Important: You need to patch the WebSocketsClient library to omit the port when it's 443 or 80.
Gotcha: Durable Object path routing
routeAgentRequest converts Durable Object binding names to kebab-case for URL routing. The binding VoiceAgent maps to path /agents/voice-agent/default, not /agents/VoiceAgent/default. The coding agents spent an embarrassing amount of time on this one.
Greeting on call start
One nice touch: the agent can speak immediately when a call begins by implementing onCallStart:
async onCallStart(connection: Connection) {
await this.speak(connection, 'Hi! How can I help you?');
}
That means start_call can produce server audio before the user says anything. It makes the experience feel much more natural.
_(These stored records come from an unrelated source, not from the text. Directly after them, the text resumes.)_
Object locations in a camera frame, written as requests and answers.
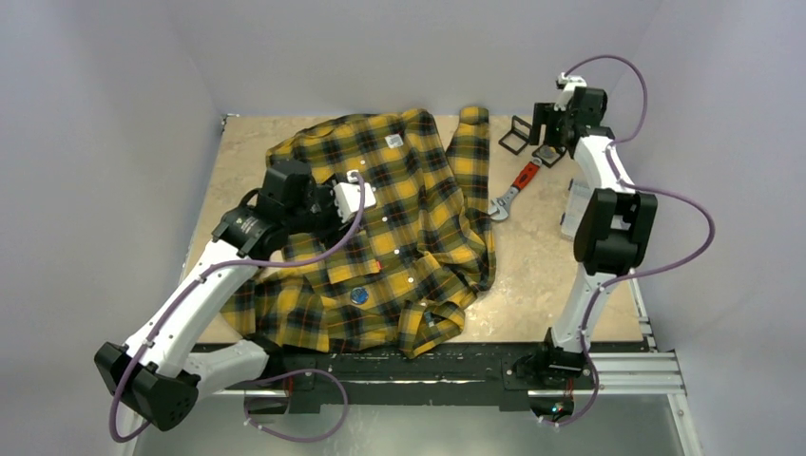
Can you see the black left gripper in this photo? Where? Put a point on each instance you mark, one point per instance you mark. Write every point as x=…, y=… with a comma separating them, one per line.
x=327, y=193

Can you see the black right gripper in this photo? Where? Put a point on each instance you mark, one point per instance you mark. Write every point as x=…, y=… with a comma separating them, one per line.
x=543, y=125

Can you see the silver gold round brooch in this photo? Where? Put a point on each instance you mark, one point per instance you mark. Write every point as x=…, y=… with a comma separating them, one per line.
x=550, y=154

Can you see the yellow black plaid shirt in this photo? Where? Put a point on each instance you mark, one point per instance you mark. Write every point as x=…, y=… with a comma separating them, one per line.
x=424, y=252

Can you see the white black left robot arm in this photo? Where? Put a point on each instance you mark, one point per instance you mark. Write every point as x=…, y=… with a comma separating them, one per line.
x=155, y=372

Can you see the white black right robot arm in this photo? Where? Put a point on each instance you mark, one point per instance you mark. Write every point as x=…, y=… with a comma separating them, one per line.
x=613, y=234

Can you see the clear plastic screw box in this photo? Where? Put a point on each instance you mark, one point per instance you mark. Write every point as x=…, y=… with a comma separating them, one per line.
x=579, y=194

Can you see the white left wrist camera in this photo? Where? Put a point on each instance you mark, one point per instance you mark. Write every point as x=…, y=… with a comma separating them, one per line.
x=347, y=199

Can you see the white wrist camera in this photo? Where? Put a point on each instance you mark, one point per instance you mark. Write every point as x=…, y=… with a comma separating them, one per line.
x=567, y=84
x=347, y=199

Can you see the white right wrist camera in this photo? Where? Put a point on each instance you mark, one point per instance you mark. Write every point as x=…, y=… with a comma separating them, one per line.
x=567, y=84

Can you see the black square frame left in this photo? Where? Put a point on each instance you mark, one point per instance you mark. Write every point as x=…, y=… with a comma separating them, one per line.
x=517, y=138

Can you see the black square frame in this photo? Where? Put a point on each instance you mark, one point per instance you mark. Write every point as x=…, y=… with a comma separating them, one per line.
x=536, y=155
x=517, y=138

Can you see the black square frame right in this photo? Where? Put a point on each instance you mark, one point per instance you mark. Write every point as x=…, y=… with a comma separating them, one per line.
x=536, y=155

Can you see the red handled adjustable wrench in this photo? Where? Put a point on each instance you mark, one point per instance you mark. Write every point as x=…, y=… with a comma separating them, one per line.
x=500, y=207

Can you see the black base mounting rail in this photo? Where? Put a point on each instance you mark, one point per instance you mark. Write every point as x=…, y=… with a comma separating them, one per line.
x=453, y=375
Adding smart home control: Elgato Air Light via Mesh
Now for the interesting part. I wanted to say "turn on my light" and have the Worker control the Elgato Air light sitting on my local network.
The challenge
The Elgato Air Light exposes a REST API on the local network (http://<ip>:9123/elgato/lights). But the Worker runs on Cloudflare's edge — it can't reach 192.168.x.x directly.
The solution: Cloudflare Mesh + VPC Networks
Why Cloudflare Mesh and not Cloudflare Tunnel?
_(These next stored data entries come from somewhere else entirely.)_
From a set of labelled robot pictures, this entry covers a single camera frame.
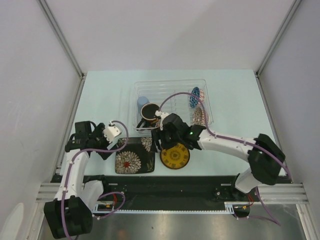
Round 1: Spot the brown lattice pattern bowl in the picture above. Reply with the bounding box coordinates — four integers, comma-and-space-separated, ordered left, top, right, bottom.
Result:
192, 106, 210, 126

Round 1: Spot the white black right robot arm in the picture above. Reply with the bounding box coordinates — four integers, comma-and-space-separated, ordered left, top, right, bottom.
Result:
151, 110, 286, 201

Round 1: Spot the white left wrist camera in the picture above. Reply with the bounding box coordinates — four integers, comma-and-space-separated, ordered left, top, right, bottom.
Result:
102, 120, 122, 144

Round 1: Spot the black floral square plate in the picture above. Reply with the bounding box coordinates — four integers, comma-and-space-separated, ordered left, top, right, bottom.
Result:
115, 137, 155, 175

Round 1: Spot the blue triangle pattern bowl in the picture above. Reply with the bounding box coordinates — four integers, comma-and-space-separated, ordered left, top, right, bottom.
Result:
189, 86, 206, 109

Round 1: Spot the yellow round saucer plate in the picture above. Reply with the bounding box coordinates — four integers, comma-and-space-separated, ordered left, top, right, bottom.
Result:
159, 144, 191, 170

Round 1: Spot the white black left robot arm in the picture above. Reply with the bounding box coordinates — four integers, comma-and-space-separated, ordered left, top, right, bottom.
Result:
44, 121, 122, 240

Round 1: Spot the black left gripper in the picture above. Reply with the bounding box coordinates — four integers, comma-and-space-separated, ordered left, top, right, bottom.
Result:
88, 123, 119, 160

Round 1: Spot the red black lacquer cup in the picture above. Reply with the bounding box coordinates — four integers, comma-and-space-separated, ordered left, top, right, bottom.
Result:
136, 103, 160, 129

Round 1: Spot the light blue plastic cup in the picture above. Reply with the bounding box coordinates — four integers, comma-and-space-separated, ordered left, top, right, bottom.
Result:
137, 96, 150, 118

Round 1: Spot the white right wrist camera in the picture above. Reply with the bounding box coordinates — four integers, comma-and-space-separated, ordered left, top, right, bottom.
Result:
155, 110, 170, 131

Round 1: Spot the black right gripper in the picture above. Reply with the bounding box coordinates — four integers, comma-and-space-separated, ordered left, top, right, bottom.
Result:
150, 126, 182, 153

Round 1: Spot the right aluminium frame post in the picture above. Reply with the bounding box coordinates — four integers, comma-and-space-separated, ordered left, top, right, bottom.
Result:
255, 0, 304, 76

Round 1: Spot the aluminium frame post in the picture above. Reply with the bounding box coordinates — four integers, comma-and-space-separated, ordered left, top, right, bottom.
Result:
36, 0, 87, 80
255, 0, 304, 76

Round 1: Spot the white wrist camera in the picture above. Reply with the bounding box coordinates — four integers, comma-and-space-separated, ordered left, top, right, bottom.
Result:
102, 120, 122, 144
155, 110, 170, 131

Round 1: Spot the white slotted cable duct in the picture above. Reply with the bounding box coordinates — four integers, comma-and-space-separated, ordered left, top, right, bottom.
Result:
92, 202, 250, 215

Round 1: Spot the left aluminium frame post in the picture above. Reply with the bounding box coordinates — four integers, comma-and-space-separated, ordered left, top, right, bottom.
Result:
36, 0, 87, 80

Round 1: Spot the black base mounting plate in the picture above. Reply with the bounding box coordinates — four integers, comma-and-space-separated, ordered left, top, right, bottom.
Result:
49, 174, 293, 203
If you've used Cloudflare before, you might be wondering: why not just use Cloudflare Tunnel? Both connect your private network to Cloudflare, but they solve different problems.
Cloudflare Tunnel (cloudflared) is designed for publishing specific services to the internet. You configure a public hostname (like light.example.com), and Tunnel proxies inbound traffic from the internet to your local service. It's great for "I want my app reachable at this URL." But each service needs its own tunnel route, and the Worker can't initiate arbitrary requests to any local IP — it can only reach the services you've explicitly published.
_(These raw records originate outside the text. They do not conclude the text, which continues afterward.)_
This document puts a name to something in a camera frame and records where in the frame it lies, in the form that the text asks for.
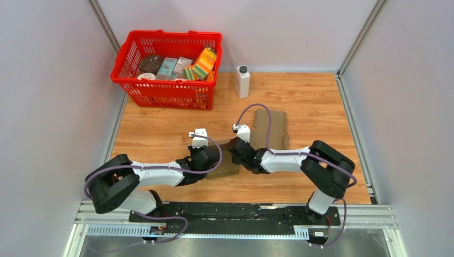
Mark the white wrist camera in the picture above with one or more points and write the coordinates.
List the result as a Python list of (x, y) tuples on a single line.
[(199, 138), (242, 131)]

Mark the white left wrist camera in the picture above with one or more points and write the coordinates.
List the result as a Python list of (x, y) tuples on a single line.
[(199, 138)]

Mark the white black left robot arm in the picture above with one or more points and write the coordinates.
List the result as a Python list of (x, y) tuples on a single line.
[(119, 182)]

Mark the grey pink snack box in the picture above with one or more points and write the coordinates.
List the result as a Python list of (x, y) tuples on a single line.
[(181, 64)]

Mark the brown round bag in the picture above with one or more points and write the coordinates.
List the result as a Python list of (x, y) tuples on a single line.
[(151, 64)]

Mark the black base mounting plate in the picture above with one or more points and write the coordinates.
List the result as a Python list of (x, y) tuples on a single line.
[(216, 218)]

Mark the teal snack box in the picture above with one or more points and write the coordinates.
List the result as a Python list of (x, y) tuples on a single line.
[(166, 69)]

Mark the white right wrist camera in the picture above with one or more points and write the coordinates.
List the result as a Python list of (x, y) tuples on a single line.
[(242, 131)]

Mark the green striped packet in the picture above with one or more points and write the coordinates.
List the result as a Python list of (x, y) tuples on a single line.
[(189, 73)]

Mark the red plastic shopping basket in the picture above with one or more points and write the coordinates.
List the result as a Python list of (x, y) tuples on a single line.
[(194, 95)]

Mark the aluminium frame rail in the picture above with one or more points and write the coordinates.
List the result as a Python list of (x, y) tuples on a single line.
[(366, 230)]

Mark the brown cardboard box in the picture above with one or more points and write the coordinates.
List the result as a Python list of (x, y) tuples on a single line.
[(226, 167)]

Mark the white round lid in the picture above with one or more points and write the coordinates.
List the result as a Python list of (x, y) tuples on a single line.
[(146, 76)]

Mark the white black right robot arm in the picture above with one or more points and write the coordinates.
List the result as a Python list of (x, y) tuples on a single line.
[(329, 170)]

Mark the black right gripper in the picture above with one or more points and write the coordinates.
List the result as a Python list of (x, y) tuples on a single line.
[(236, 161)]

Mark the white bottle black cap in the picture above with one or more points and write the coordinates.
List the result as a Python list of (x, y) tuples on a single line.
[(243, 80)]

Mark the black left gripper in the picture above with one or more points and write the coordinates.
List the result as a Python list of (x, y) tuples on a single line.
[(193, 150)]

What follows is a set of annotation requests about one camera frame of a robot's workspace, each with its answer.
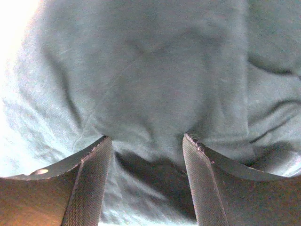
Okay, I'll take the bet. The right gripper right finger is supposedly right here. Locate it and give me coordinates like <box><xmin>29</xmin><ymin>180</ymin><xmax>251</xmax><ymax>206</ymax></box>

Cloudflare Mesh (formerly WARP Connector) is designed for private network connectivity. A Mesh node advertises CIDR routes, making an entire subnet reachable. With a VPC Network binding, your Worker gets a MESH.fetch() that can reach any IP and port in the advertised range — no per-service configuration needed.
| Cloudflare Tunnel | Cloudflare Mesh | |
|---|---|---|
| Traffic direction | Inbound to origin — clients connect to published services | Bidirectional — any participant can initiate |
| Addressing | By public hostname | By private IP (every participant gets a Mesh IP) |
| Worker access | Reach specific published services | Reach any IP/port in the advertised subnet |
| Connector | cloudflared |
warp-cli |
| Protocols | HTTP/S, TCP, SSH, RDP, SMB | TCP, UDP, ICMP |
| Best for | Exposing apps to the internet | Private network connectivity, VPN replacement |
For this project, the Worker needs to call the Elgato's local REST API at 192.168.x.x:9123 — a private IP that shouldn't be exposed publicly. Mesh gives the Worker outbound access to the entire local subnet with a single binding. If I add more smart devices later, they're automatically reachable too — no new tunnel routes to configure.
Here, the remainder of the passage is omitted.